_Exercise instructions_.
For the data below, restate word for word only the lines from the line containing "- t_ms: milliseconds" through the line containing "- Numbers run", both ends included.

(Excerpts from a dataset)

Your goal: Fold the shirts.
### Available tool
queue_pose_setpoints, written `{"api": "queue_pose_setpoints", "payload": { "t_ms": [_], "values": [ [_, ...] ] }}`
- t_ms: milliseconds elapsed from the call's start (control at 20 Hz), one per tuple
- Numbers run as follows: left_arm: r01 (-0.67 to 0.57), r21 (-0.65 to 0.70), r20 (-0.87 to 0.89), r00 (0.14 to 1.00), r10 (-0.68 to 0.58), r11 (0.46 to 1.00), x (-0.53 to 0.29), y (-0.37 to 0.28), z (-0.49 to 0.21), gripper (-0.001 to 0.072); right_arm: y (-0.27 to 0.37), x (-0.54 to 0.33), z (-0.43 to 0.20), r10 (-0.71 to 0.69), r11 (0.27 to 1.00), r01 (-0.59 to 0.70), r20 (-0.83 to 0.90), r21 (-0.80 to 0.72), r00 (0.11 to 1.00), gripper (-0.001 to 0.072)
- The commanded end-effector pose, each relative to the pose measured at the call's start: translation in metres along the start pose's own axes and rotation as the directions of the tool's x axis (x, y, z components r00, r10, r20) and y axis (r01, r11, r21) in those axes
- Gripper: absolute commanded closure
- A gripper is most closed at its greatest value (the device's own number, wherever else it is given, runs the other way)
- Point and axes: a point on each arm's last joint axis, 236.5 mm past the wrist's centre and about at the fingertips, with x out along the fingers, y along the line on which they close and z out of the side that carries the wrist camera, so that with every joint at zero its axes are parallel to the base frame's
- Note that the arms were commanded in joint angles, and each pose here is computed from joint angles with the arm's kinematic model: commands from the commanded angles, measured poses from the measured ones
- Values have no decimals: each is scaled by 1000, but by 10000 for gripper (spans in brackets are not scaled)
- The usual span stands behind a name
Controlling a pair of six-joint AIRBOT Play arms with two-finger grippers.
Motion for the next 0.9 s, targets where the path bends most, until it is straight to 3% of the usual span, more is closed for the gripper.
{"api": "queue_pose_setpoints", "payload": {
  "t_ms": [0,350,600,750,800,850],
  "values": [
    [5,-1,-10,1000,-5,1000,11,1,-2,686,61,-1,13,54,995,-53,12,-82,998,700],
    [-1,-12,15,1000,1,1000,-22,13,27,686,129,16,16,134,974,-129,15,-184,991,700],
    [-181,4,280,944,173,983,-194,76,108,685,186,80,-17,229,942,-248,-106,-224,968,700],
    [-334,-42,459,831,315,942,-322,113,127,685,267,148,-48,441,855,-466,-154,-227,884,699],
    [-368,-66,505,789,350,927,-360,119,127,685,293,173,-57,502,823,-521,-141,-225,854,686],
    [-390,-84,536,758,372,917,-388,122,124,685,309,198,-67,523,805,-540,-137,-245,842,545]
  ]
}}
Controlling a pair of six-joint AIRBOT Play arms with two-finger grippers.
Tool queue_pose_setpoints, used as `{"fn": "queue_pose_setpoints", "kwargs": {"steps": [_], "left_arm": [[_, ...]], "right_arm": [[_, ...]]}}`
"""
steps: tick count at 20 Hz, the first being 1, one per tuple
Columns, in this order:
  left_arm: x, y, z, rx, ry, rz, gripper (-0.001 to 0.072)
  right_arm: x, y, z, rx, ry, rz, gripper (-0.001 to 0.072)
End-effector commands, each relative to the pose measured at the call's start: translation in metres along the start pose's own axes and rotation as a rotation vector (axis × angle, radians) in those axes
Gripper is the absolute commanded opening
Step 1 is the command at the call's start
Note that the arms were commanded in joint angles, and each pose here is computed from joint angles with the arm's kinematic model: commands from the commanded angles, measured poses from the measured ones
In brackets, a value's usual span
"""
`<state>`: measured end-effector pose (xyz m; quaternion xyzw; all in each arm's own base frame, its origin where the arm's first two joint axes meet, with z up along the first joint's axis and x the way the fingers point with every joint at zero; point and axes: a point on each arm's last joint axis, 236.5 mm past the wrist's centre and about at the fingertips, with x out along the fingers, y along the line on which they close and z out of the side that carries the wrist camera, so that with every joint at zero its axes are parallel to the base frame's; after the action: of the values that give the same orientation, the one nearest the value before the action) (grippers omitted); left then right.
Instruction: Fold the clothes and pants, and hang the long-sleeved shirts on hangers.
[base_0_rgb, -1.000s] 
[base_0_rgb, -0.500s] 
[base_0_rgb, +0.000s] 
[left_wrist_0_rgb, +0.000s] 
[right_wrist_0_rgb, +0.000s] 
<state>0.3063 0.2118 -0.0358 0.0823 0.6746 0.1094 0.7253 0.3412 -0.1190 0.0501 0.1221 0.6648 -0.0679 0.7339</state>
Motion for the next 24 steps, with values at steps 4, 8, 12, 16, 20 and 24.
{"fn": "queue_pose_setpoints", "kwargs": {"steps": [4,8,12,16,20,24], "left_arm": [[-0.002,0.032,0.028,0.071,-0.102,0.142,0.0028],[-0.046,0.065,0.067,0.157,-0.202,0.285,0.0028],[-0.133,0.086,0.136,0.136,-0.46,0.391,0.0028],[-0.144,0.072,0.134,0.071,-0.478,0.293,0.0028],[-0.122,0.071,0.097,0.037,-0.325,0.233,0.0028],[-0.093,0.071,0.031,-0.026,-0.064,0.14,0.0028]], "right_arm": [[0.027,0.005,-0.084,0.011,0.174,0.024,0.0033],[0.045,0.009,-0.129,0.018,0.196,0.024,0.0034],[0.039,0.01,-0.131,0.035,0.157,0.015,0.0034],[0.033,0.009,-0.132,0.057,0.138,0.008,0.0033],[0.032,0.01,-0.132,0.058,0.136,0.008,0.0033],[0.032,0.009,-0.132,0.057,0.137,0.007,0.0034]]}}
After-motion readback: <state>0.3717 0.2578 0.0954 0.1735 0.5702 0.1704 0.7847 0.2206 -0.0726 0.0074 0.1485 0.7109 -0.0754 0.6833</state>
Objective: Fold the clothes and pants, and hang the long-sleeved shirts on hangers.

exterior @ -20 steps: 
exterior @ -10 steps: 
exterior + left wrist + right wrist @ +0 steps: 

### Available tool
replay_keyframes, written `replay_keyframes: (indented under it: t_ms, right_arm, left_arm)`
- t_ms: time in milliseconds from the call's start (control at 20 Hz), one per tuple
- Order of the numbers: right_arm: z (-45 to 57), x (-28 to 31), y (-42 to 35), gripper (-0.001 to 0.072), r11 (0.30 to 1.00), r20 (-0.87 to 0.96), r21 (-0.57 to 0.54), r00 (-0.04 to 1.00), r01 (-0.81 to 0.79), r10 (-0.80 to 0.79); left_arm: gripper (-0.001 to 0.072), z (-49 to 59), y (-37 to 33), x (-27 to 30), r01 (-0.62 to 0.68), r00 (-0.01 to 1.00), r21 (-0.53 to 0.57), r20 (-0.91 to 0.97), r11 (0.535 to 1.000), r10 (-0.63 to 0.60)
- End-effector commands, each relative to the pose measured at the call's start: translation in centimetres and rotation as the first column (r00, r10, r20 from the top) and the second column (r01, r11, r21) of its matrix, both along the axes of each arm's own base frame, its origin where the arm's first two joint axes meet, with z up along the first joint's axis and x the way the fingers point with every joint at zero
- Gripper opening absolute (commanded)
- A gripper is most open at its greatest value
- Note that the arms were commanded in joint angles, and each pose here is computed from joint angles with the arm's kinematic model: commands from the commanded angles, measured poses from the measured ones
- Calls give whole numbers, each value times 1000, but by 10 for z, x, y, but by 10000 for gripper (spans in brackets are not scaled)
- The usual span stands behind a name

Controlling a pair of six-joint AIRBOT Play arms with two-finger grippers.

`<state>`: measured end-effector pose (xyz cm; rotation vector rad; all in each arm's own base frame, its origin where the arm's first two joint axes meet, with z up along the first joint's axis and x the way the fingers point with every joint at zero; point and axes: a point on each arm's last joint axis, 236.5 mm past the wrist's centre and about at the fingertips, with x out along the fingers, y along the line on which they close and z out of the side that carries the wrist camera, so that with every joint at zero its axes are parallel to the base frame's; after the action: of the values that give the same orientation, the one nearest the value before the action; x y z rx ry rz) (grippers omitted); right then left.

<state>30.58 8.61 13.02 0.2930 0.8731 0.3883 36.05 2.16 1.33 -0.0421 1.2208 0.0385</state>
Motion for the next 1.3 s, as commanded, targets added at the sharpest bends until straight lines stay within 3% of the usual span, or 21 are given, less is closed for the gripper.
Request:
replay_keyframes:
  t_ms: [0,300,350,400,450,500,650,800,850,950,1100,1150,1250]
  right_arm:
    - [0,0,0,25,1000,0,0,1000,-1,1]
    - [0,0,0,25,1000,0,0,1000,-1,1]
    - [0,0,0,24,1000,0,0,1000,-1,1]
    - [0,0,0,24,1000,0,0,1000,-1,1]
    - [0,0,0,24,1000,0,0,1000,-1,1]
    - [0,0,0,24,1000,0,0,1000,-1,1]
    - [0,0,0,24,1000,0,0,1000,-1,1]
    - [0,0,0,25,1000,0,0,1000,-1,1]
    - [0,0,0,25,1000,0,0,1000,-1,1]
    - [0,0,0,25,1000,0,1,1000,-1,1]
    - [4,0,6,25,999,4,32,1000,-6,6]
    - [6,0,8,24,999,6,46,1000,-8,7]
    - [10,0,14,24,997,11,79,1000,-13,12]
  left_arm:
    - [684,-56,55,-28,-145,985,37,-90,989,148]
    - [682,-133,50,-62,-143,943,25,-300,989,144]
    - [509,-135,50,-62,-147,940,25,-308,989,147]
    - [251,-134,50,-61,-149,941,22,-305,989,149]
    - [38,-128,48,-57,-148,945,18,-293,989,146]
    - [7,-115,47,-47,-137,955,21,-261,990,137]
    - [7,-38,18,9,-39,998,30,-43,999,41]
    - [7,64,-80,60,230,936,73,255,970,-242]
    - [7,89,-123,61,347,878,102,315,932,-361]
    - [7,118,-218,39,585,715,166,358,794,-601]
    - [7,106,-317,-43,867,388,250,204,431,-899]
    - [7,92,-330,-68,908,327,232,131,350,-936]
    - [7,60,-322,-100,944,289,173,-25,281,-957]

_Output for this exercise_.
- t_ms: milliseconds elapsed from the call's start (control at 20 Hz), one per tuple
- Numbers run as follows: left_arm: r01 (-0.67 to 0.57), r21 (-0.65 to 0.70), r20 (-0.87 to 0.89), r00 (0.14 to 1.00), r10 (-0.68 to 0.58), r11 (0.46 to 1.00), x (-0.53 to 0.29), y (-0.37 to 0.28), z (-0.49 to 0.21), gripper (-0.001 to 0.072); right_arm: y (-0.27 to 0.37), x (-0.54 to 0.33), z (-0.43 to 0.20), r10 (-0.71 to 0.69), r11 (0.27 to 1.00), r01 (-0.59 to 0.70), r20 (-0.83 to 0.90), r21 (-0.80 to 0.72), r00 (0.11 to 1.00), gripper (-0.001 to 0.072)

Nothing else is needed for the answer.